Kaarst: Hütte im Vorster Wald wird zum Kunstwerk

Kaarst : Hütte im Vorster Wald wird zum Kunstwerk

Aus einer Ruine wollen die Krefelder Künstlerin Monika Nelles und der Kunstverein Nordkanal einen Ort für geheime Gedanken schaffen.

Eine alte, halb verfallene Waldarbeiterhütte am Rande des Vorster Waldes hat die Fantasie der Krefelder Künstlerin Monika Nelles beflügelt. Das kleine Bauwerk, dessen genaues Alter niemand kennt, wird gerade saniert. Es soll zu einem Ort werden, dem man seine geheimen Gedanken hemmungslos anvertrauen kann. Das Innere der Hütte wird nicht zugänglich gemacht, es wird aber von außen zu sehen sein. Im Mittelpunkt soll ein Kronleuchter aus Eislöffelchen stehen.

Monika Nelles fand im Kunstverein Nordkanal einen Partner, mit dem sie ihre Vorstellungen umsetzen kann. Und Markus Albiez, Vorsitzender des 60 Mitglieder starken Vereins, freut sich seinerseits über die Unterstützung durch die Sparkassenstiftung Kaarst-Büttgen und die Bürgerstiftung Kaarst: "Ohne sie wäre das Projekt nicht möglich gewesen", betont er.

Die kleine Hütte sieht aus wie ein Hexenhäuschen. Monika Nelles ist sicher, dass sie zu einer Art Pilgerstätte für die Kindergartenkinder werden wird, die ihr Domizil - die Kita "Am Wald" - nur einen Steinwurf weit entfernt haben. "Diese Hütte weckt Märchenfantasien", sagt Nelles. Die Künstlerin, 1949 in Gelsenkirchen geboren, schafft gerne Werke, die vergänglich sind - und zum Mitmachen animieren.

Die Hütte wird ganz in diesem Sinne gestaltet: Fenster und Türen werden mit bruchsicherem Glas verschlossen, ein Betreten wird nicht möglich sein. Die riesige Eislöffelskulptur wird mit dem Licht spielen, das durch Spiegel multipliziert wird.

Um die Eislöffel rankt sich übrigens eine Legende, nämlich die des aus Italien stammenden Waldarbeiters, der seinen Kollegen immer ein Eis mitgebracht hat, das dann in der Hütte verspeist wurde. Das Äußere der Hütte wird sich stark verändern.
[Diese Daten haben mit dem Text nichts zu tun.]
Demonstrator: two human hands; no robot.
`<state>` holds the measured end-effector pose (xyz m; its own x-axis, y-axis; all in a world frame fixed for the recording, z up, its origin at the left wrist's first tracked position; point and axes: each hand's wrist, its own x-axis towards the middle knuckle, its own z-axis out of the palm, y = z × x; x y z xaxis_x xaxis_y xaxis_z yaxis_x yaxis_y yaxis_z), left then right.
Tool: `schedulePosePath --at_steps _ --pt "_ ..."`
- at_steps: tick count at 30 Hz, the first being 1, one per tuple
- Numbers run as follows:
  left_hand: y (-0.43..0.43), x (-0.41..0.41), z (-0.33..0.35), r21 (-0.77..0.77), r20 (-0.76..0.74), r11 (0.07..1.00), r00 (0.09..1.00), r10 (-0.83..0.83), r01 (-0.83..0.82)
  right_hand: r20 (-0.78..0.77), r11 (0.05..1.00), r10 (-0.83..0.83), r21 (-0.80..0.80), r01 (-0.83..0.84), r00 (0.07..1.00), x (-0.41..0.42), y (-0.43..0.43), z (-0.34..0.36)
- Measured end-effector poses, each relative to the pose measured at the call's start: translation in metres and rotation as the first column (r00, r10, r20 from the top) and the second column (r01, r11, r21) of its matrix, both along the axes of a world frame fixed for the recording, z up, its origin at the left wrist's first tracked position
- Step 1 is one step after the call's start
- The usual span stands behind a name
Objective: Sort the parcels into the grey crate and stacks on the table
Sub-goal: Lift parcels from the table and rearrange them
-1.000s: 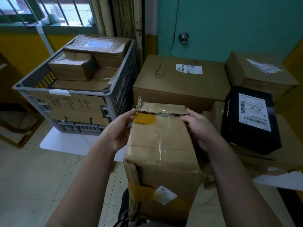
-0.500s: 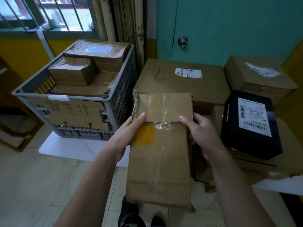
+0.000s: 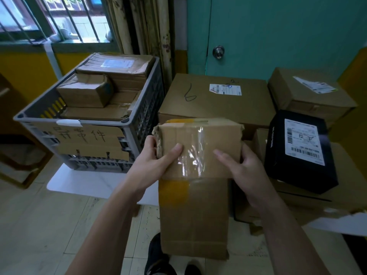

Nicht nur, dass dem einstigen Flachbau ein kleiner Dachstuhl gegönnt wird: Die Wände werden in Grau-Rosa gestrichen, ein Behälter mit Kreiden in unterschiedlichen Farben wird bereitstehen - als Aufforderung, der Fassade der Hütte seine geheimen Gedanken anzuvertrauen. Dass die Schrift von Regen und Wind wieder abgetragen wird, hat die Künstlerin einkalkuliert. Es gibt schließlich unendlich viele Gedanken, die dem Gemäuer anvertraut werden können, sagt sie.

Kunst im öffentlichen Raum ist in Kaarst mittlerweile fest verankert. Markus Albiez weiß, dass das in besonderem Maße für das einst umstrittene Projekt "Brücken über den Nordkanal" - am Regiobahn-Halt "Kaarster See" - gilt. Und er hat schon einen weiteren Pfeil im Köcher: "Ein Trafohäuschen am ehemaligen Vorster Sportplatz wird zu einem Kunstobjekt umgewandelt." Die Waldarbeiterhütte wird nach den Sommerferien die Metamorphose vom schnöden Zweckbau zum Kunstwerk geschafft haben.